Il garantismo tradito e la giusta attenzione
Cosa indica l’arresto di Nicosia, mafioso e finto attivista pro detenuti
L’arresto di Antonello Nicosia, sedicente alfiere dei diritti dei detenuti ora accusato di associazione mafiosa, oltre che l’esito di un’eccellente operazione investigativa segnala un problema proprio nelle fila del movimento garantista. Naturalmente non si può chiedere a chi si batte per un principio di selezionare aderenti e collaboratori con gli strumenti di un’indagine giudiziaria. Tuttavia proprio chi condivide l’appello garantista deve rendersi conto che è possibile che si verifichino episodi di infiltrazione di soggetti animati, invece, dalla volontà di favorire delinquenti con i quali intrattengono rapporti occulti. Anche nelle esternazioni pubbliche di Nicosia si potevano notare eccessi inaccettabili, come la demonizzazione del maxi processo, che non è emersa dalle intercettazioni, ma era apertamente rivendicata nel corso di una trasmissione televisiva. La parlamentare di cui Nicosia era portavoce, Giuseppina Occhionero, è stata ingannata dal suo curriculum, la radicale Rita Bernardini lo considerava un fanatico. E’ naturale che non abbiano sospettato il suo doppio gioco, ma la vicenda deve indurre chi ha rapporti con le carceri per nobili ragioni a vigilare.

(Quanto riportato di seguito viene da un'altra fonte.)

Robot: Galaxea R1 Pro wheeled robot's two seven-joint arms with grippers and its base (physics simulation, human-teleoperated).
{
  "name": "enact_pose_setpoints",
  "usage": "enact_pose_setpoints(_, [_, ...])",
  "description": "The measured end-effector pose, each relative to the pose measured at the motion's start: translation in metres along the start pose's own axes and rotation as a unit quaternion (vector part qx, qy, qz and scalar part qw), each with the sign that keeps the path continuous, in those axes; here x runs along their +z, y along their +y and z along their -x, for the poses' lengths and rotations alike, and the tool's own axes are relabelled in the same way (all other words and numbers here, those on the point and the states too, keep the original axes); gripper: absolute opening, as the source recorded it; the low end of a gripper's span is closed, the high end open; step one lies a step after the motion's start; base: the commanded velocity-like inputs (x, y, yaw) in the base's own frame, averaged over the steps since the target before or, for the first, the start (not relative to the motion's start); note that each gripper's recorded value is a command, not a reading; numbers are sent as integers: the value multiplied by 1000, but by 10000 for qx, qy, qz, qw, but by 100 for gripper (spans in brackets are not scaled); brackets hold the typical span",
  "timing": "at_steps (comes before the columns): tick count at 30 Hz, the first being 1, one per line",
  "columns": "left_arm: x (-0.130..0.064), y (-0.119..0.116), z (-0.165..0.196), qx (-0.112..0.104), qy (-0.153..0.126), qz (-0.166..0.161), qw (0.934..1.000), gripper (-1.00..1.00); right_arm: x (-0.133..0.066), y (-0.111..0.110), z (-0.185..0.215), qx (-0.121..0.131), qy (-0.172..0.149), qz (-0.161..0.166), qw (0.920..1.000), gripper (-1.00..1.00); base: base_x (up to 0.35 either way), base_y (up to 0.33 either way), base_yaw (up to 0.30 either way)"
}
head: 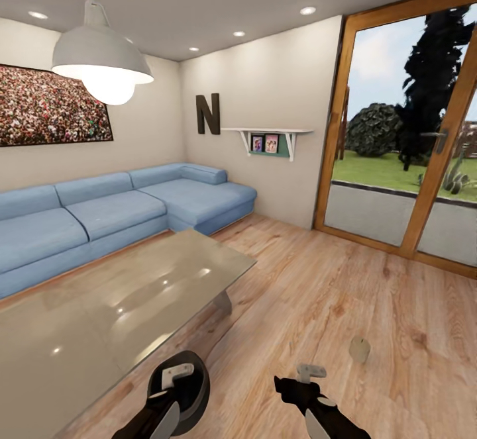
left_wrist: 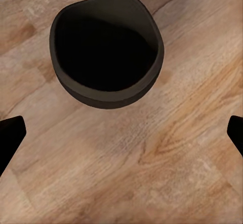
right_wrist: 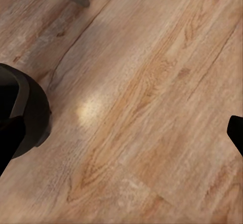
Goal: Place each of the two pumpkins and all three candles from the living room inside a cabinet in the living room (use any cabinet), then make sure every cabinet is closed, and position the cauldron so it is next to a table in the living room.
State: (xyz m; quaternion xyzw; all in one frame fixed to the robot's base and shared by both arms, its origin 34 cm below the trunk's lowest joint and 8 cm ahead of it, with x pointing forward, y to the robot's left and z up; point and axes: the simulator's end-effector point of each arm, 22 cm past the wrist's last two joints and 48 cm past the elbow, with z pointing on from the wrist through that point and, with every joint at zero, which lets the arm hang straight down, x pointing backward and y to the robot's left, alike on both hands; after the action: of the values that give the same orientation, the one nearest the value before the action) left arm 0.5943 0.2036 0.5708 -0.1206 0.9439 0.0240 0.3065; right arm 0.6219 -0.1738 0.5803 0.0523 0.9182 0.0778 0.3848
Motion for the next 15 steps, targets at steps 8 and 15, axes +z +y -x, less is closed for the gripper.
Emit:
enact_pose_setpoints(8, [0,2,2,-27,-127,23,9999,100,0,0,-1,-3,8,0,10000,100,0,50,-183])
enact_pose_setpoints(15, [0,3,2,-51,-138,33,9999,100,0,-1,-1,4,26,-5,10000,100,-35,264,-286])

Naturalmente le battaglie garantiste non sono offuscate da una vicenda torbida come quella di Nicosia, ma sicuramente ora c’è un nuovo argomento propagandistico per i manettari. Sul piano politico questo è l’esito immediato di una vicenda che, naturalmente, sarà chiarita solo nel dibattimento in tribunale. Distinguere sempre e con la massima nettezza tra la difesa dei diritti dei detenuti e il diritto dello stato a condannare i colpevoli, che poi deve trattare con umanità secondo il dettato costituzionale, ma senza dimenticare che sono stati giudicati e debbono scontare la pena inflitta: questa è la condizione elementare per rendere credibile la battaglia garantista, già tanto difficile. Le infiltrazioni mafiose sono sempre possibili, se ne sono riscontrate anche tra magistrati, poliziotti e esponenti politici, proprio per questo chi conduce battaglie difficili sul delicato problema carcerario, deve esercitare il massimo della vigilanza. Per non averne un danno politico.